'In Hindu mythology,' says Max, 'there's a dwarf demon of Forgetfulness called Apasmara Purusha. If this guy's Lola gets really pissed off she might find a way of putting Apasmara on to him to wipe out the memory of her.'
'That's really nasty,' says his mind. 'I like it. But what would get her that pissed off? Would sleeping with another woman one time do it?'
'I don't know,' says Max. 'It was just a passing thought. I doubt that I'll do anything with it--I'm not sure I like this guy well enough to write about him.'
One day, Max, a semi-successful but oft-blocked writer, sees a strange black demon crawling around on the ground. He lifts it up--or perhaps it jumps on him--and he discovers that he's become burdened by Apasmara, the Hindu demon of forgetfulness. What he has forgotten is Lola: the beautiful, intelligent woman he once felt was his destiny. Max hasn't seen Lola since a brief and unfortunate affair with Lula Mae, a gorgeous Texan, and impregnated both women. The last he saw of Lola, she was crashing her Jaguar--with both of them in it, and the unborn child of course--out of shock and anger at the news. Max doesn't even know if the child he supposedly fathered with Lola is alive, and now it seems that Lola has put the demon on him to make him forget her completely.

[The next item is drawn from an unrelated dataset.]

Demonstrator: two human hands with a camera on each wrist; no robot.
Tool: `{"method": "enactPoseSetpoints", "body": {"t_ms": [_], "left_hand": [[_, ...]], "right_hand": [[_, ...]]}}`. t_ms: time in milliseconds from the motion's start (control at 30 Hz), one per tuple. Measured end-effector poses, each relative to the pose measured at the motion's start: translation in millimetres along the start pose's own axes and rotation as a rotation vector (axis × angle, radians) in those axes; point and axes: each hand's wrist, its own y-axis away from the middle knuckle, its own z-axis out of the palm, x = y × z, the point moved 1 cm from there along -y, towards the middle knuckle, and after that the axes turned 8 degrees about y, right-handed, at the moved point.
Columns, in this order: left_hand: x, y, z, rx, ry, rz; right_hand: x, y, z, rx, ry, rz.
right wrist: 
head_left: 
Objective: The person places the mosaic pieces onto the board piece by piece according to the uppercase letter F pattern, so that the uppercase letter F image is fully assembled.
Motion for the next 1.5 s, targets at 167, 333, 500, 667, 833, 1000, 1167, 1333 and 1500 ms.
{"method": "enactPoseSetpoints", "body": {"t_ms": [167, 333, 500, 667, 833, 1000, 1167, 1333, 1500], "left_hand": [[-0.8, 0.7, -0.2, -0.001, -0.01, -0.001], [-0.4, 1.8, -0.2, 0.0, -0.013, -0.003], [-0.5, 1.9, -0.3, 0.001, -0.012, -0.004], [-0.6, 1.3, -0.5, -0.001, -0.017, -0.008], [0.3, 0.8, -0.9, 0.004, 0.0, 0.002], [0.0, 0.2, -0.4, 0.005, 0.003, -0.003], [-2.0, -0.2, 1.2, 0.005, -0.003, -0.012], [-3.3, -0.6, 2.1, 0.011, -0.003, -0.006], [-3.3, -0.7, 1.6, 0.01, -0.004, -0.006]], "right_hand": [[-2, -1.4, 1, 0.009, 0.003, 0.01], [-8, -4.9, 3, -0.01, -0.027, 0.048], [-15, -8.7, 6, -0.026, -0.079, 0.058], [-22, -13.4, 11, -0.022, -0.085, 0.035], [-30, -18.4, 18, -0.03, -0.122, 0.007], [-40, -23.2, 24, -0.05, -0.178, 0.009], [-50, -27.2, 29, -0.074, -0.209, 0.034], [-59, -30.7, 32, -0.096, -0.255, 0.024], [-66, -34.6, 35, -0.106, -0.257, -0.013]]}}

Once upon a time I was amazed by how different Russell Hoban's books are: medieval fables, post-apocalyptic epics, wistful and turtle-centric elegies, madcap anthropomorphic frenzies--but somewhere along the way they started to seem similar, even repetitive. The London of Her Name Was Lola is recognizable from Angelica's Grotto and especially The Medusa Frequency; I think it even shares a few minor characters with that book. The tricks are the same: the blurring of lines between reality and hallucination, the dragged-in bits of religion and mythology, and of course, the personification, even down to Max talking to his own mind. Some of them are successful, here, even extremely so, but I couldn't help feeling that something about the book was a little tired.

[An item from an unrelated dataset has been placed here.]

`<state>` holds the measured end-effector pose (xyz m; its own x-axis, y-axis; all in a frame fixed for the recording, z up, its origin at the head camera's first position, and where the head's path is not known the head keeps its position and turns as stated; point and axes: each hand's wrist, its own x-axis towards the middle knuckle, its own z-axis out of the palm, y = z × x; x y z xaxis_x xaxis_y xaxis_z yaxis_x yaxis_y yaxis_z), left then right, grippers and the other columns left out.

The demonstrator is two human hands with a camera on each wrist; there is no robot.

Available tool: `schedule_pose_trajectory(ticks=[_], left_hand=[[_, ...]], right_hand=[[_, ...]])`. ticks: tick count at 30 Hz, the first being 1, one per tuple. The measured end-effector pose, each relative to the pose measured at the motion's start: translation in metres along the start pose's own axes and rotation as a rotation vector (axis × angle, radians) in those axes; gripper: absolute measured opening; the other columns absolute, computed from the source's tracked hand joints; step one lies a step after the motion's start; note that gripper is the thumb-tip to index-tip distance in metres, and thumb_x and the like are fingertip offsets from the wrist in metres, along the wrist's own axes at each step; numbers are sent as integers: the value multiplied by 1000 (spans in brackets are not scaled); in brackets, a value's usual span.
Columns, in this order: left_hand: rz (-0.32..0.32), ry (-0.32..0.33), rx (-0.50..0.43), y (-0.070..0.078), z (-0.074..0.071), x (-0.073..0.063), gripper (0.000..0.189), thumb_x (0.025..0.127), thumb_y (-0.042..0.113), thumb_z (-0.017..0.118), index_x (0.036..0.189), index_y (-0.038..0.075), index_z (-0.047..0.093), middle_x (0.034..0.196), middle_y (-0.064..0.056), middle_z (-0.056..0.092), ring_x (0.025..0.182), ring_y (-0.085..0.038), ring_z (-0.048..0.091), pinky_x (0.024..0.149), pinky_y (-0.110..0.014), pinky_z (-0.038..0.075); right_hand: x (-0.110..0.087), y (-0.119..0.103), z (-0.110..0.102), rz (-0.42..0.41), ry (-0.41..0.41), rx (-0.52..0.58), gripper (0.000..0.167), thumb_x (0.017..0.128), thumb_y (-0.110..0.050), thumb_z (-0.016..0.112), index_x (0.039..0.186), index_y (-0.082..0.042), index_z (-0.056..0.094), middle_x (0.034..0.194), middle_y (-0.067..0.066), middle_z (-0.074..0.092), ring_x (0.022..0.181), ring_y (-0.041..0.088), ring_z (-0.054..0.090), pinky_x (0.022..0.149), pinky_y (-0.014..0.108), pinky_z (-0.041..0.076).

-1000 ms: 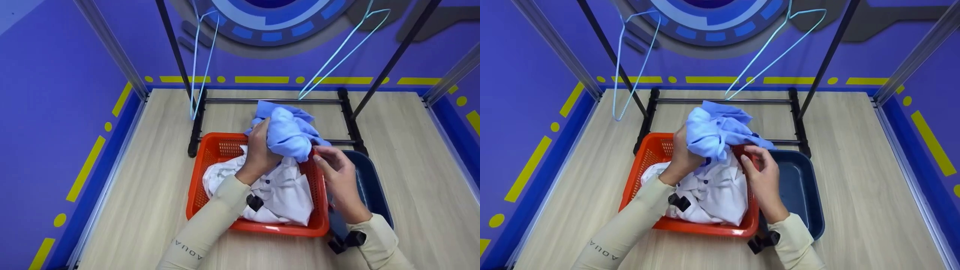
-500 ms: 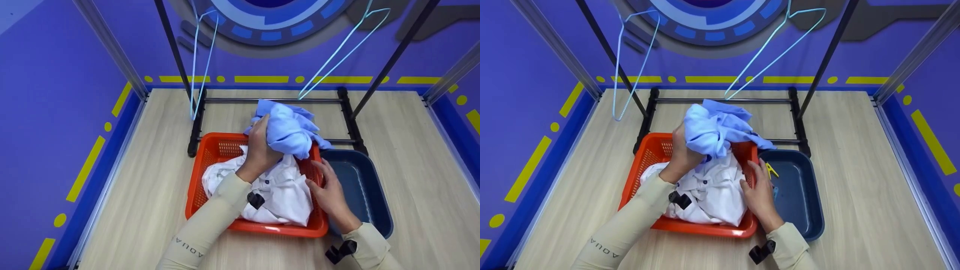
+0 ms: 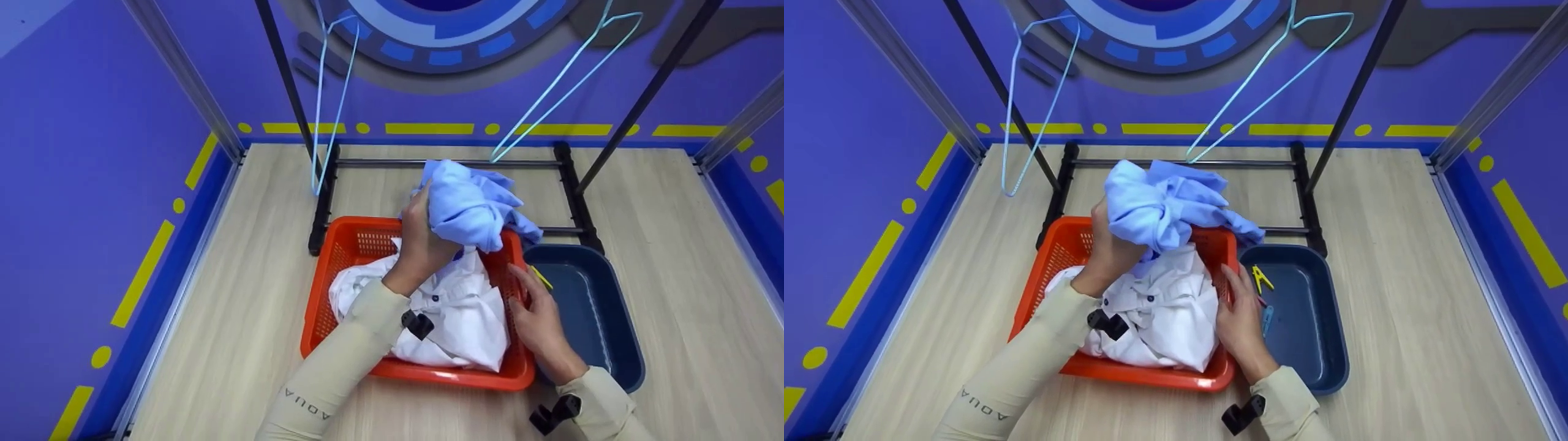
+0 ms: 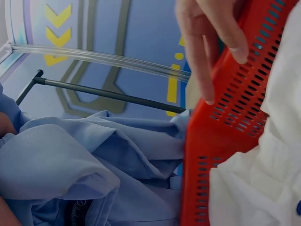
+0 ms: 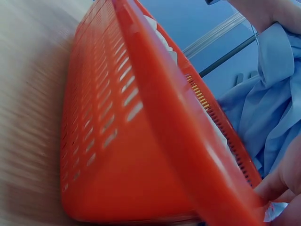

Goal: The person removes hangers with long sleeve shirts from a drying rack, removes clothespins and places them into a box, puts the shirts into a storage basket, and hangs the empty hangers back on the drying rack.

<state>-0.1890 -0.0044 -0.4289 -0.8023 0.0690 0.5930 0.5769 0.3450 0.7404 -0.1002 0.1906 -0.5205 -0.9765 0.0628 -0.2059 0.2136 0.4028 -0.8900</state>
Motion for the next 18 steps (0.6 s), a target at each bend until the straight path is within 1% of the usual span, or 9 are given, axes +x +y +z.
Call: schedule_pose_trajectory(ticks=[2, 4, 9, 13, 17, 18], left_hand=[[-15, 8, -25, 2, -3, 2, 38, 76, 11, 73, 107, 1, 56, 92, -10, 64, 92, -18, 62, 85, -25, 50], [-13, 20, -32, 5, -6, 3, 36, 76, 11, 74, 105, 1, 56, 91, -10, 63, 91, -19, 63, 84, -24, 51], [47, 58, -22, 9, -13, 6, 31, 76, 10, 73, 101, 0, 57, 87, -10, 62, 86, -18, 62, 79, -24, 52], [96, 93, -51, 11, -17, 7, 29, 75, 5, 71, 99, -2, 57, 83, -12, 61, 82, -18, 62, 76, -24, 53], [135, 127, -69, 13, -22, 9, 28, 74, 1, 71, 97, -2, 55, 81, -12, 61, 79, -19, 63, 75, -24, 53], [141, 132, -57, 15, -24, 9, 29, 74, 2, 72, 97, -1, 55, 81, -11, 60, 79, -18, 63, 75, -23, 54]], right_hand=[[-1, 0, -1, 11, -2, 5, 60, 93, 7, 44, 149, -14, 36, 163, 10, 12, 145, 34, 25, 116, 50, 26], [0, 1, -1, -6, 12, 11, 60, 93, 8, 44, 148, -12, 37, 162, 10, 15, 145, 33, 26, 117, 48, 26], [2, 3, -2, -78, 56, -26, 59, 90, 12, 45, 146, -6, 40, 160, 15, 19, 146, 34, 24, 117, 48, 24], [4, 4, -4, -103, 77, -53, 58, 89, 13, 46, 145, -3, 41, 159, 18, 20, 146, 36, 23, 117, 49, 23], [5, 3, -5, -88, 58, 12, 58, 89, 14, 44, 145, -3, 40, 160, 16, 19, 146, 36, 24, 116, 49, 25], [5, 3, -6, -83, 54, 28, 58, 90, 14, 44, 145, -3, 40, 160, 16, 19, 145, 36, 24, 116, 49, 25]])
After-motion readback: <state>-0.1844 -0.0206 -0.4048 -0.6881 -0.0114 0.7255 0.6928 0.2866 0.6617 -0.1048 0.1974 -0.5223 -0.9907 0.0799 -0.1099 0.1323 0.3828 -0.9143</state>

Some stuff I did find interesting: Max, like Hoban, is a successful writer of children's novels; Hoban wrote about Frances the Badger, and for Max it's Charlotte Prickles the hedgehog. He writes adult books, too, when he can get past "Page One," and as Max struggles with the fallout of his infidelity, he begins writing a story about "Moe Levy" who cheats on "Lulu" with "Laura." The doubling of names, the way the life is worked out on the page, like a fractal you can always keep zooming in on, is simple but effective, and I especially liked how, despite Max's attempts to make "Moe" reenact his own foibles, the rebellious character simply abstains from flirting with "Laura" and redoubles his commitment to the women he truly loves. I also liked Lola's B-plot, in which she spends years learning an Eastern instrument called the sarod in order to write a raga that will make Max forget her, only to find that in her studies she comes to a kind of peace with Max's carelessness toward her. But in the end, when I try to remember Her Name Was Lola, I'll probably only be able to come up with details from The Medusa Frequency instead.